### [TASK DETAILS]
Without copying any picture, return all lines below exactly.
*** STORED DATA ***
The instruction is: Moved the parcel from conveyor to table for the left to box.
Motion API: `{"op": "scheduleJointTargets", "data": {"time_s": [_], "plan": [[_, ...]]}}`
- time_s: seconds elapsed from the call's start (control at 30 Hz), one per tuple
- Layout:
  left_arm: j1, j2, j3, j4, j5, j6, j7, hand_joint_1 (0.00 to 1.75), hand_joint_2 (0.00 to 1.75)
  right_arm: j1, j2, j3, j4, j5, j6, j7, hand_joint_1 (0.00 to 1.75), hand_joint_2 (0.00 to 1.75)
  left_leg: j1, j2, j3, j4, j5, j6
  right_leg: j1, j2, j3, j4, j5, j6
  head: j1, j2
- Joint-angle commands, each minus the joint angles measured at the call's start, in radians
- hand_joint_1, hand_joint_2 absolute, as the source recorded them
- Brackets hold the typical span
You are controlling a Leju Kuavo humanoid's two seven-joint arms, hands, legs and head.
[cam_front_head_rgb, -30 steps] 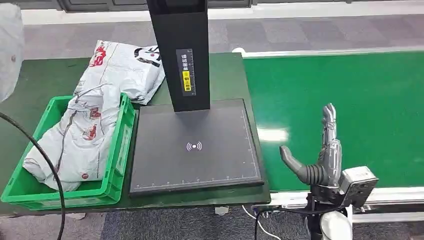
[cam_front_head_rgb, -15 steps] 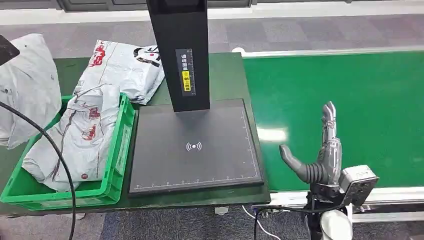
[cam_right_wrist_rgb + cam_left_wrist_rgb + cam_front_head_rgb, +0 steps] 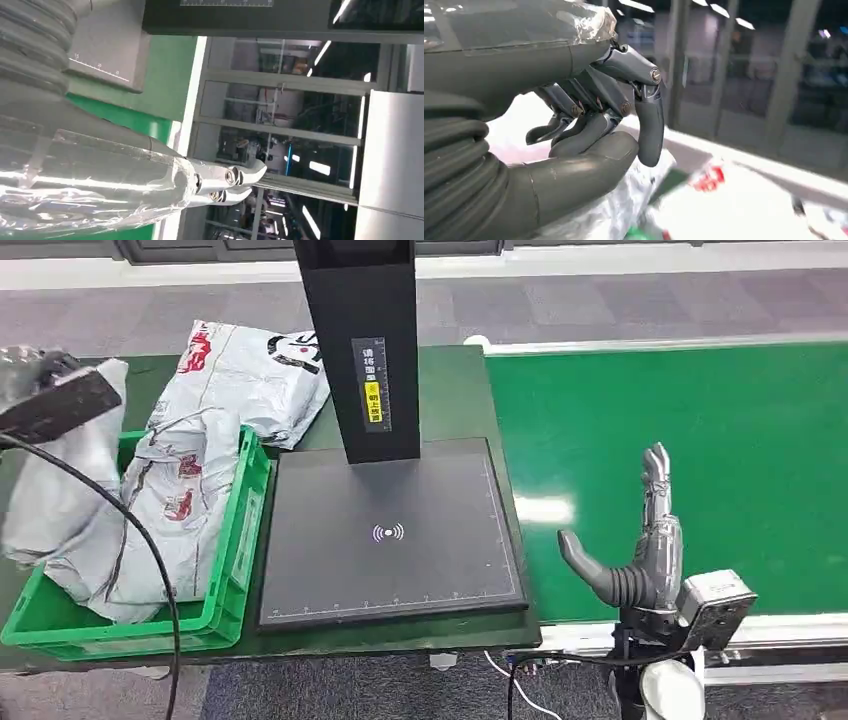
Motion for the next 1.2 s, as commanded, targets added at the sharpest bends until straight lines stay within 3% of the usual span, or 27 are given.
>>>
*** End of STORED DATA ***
### [YOUR SOLUTION]
The instruction is: Moved the parcel from conveyor to table for the left to box.
Motion API: `{"op": "scheduleJointTargets", "data": {"time_s": [_], "plan": [[_, ...]]}}`
- time_s: seconds elapsed from the call's start (control at 30 Hz), one per tuple
- Layout:
  left_arm: j1, j2, j3, j4, j5, j6, j7, hand_joint_1 (0.00 to 1.75), hand_joint_2 (0.00 to 1.75)
  right_arm: j1, j2, j3, j4, j5, j6, j7, hand_joint_1 (0.00 to 1.75), hand_joint_2 (0.00 to 1.75)
  left_leg: j1, j2, j3, j4, j5, j6
  right_leg: j1, j2, j3, j4, j5, j6
  head: j1, j2
- Joint-angle commands, each minus the joint angles measured at the call's start, in radians
- hand_joint_1, hand_joint_2 absolute, as the source recorded them
- Brackets hold the typical span
You are controlling a Leju Kuavo humanoid's two seven-joint arms, hands, legs and head.
[cam_front_head_rgb, -30 steps] 
[cam_front_head_rgb, -15 steps] 
[cam_right_wrist_rgb + cam_left_wrist_rgb + cam_front_head_rgb, +0 steps] 
Motion for the next 1.2 s, as commanded, targets added at the sharpest bends until straight lines stay within 3% of the usual span, or 27 are given.
>>>

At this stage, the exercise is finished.